Some Oklahoma doctors said they are seeing more young people suffering from strokes and it is a health trend that has them worried. Dr. Andre Fredieu said he's also seeing younger people who are having more severe strokes too.
Pat Simpson is a 72-year-old stroke survivor. Two years ago, her speech was off and that's what landed her with the Utica Park Clinic Neurology team. “I picked up the newspaper and read the line again he said you need to go to the emergency room and I thought pfff. I was going to bed and I guess you don’t hear your own speech when you’re saying it," said Simpson. She hopes her story will be a wake-up call for others.
“If you’re having any neurological symptoms remember, be fast. Balance, eyes, face, arm, speech, time, or terrible headache. Come in as quickly as you possibly can to give us a chance to provide therapies," said Dr. Fredieu.
Dr. Fredieu is the Utica Park Clinic Director of Oklahoma Stroke and Neurological Institute. He said in the 20 years he's spent working in medicine, he's never seen this new trend of strokes in those 50 years and younger.
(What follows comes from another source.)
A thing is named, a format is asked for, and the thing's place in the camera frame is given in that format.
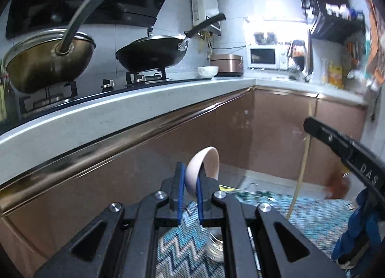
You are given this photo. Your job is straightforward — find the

Younger patients are having larger strokes. Sometimes they’re having hemorrhagic or bleeding strokes. In addition, we’re seeing more patients with embolic strokes where you have a stroke that kind of showers the brain," said Dr. Fredieu.
He said the shocking part is 80% of strokes are controllable if people will get their high blood pressure, diabetes, obesity, smoking, and high cholesterol under control.
Simpson's stroke changed her life and her recovery isn't fast. “Sudoku or something to just try to keep my brain working more quickly. It’s kind of like a marathon. You gotta keep working at it," said Simpson.